STORED DATA -
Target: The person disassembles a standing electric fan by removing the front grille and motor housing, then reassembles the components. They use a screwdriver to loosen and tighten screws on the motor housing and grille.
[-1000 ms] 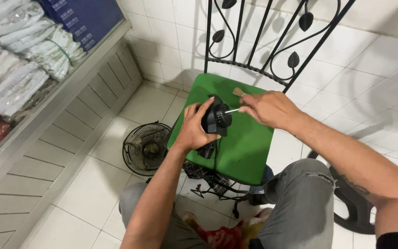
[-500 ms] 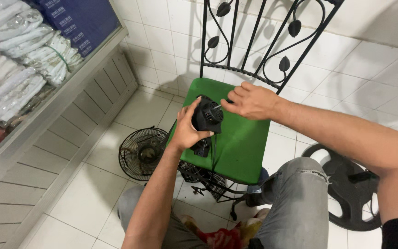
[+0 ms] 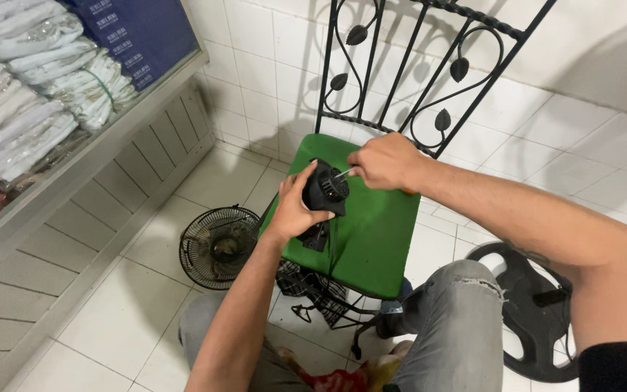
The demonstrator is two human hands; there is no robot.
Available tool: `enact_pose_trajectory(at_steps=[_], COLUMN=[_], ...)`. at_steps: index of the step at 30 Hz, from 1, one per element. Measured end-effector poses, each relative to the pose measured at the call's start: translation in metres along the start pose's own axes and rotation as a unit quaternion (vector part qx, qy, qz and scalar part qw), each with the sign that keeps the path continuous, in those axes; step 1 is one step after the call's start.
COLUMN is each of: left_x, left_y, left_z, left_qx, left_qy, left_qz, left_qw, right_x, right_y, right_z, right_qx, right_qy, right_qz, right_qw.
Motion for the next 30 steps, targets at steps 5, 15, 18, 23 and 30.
enact_pose_trajectory(at_steps=[5, 15, 18, 23, 30], left_x=[0.0, -0.013, -0.007, 0.017, 0.046], left_y=[-0.002, 0.008, 0.025, 0.046, 0.049], left_z=[0.003, -0.001, -0.006, -0.002, 0.0], left_qx=[0.03, 0.012, -0.051, -0.059, 0.037], left_qy=[-0.016, -0.027, -0.065, -0.096, -0.062], left_qz=[0.002, -0.281, -0.364, -0.392, -0.323], left_qw=[0.999, 0.959, 0.928, 0.913, 0.944], right_x=[-0.003, 0.047, 0.096, 0.19, 0.212], right_y=[-0.012, -0.075, -0.09, -0.054, -0.039], right_z=[0.009, -0.017, -0.024, -0.033, -0.018], right_qx=[0.047, 0.189, 0.245, 0.319, 0.294], right_qy=[0.049, -0.026, -0.134, -0.186, -0.25], right_qz=[0.059, 0.182, 0.283, 0.367, 0.362], right_qw=[0.996, 0.965, 0.918, 0.854, 0.849])
Point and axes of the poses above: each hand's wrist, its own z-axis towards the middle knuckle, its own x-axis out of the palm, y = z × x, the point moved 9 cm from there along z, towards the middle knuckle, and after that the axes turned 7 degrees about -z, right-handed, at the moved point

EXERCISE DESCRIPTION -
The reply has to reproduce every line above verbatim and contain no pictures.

FINISHED EXERCISE -
Target: The person disassembles a standing electric fan by removing the front grille and motor housing, then reassembles the components. They use a screwdriver to loosen and tighten screws on the motor housing and grille.
[-1000 ms] 
[-500 ms] 
[+0 ms] 
The demonstrator is two human hands; there is no robot.
Available tool: `enact_pose_trajectory(at_steps=[_], COLUMN=[_], ...)`. at_steps: index of the step at 30 Hz, from 1, one per element. Measured end-effector poses, each relative to the pose measured at the call's start: translation in metres along the start pose's own axes and rotation as a unit quaternion (vector part qx, qy, qz and scalar part qw), each with the sign that keeps the path continuous, in those axes; step 1 is one step after the call's start.
COLUMN is each of: left_x, left_y, left_z, left_qx, left_qy, left_qz, left_qw, right_x, right_y, right_z, right_qx, right_qy, right_qz, right_qw.
Motion for the next 30 steps, targets at steps 5, 15, 18, 23 and 30.
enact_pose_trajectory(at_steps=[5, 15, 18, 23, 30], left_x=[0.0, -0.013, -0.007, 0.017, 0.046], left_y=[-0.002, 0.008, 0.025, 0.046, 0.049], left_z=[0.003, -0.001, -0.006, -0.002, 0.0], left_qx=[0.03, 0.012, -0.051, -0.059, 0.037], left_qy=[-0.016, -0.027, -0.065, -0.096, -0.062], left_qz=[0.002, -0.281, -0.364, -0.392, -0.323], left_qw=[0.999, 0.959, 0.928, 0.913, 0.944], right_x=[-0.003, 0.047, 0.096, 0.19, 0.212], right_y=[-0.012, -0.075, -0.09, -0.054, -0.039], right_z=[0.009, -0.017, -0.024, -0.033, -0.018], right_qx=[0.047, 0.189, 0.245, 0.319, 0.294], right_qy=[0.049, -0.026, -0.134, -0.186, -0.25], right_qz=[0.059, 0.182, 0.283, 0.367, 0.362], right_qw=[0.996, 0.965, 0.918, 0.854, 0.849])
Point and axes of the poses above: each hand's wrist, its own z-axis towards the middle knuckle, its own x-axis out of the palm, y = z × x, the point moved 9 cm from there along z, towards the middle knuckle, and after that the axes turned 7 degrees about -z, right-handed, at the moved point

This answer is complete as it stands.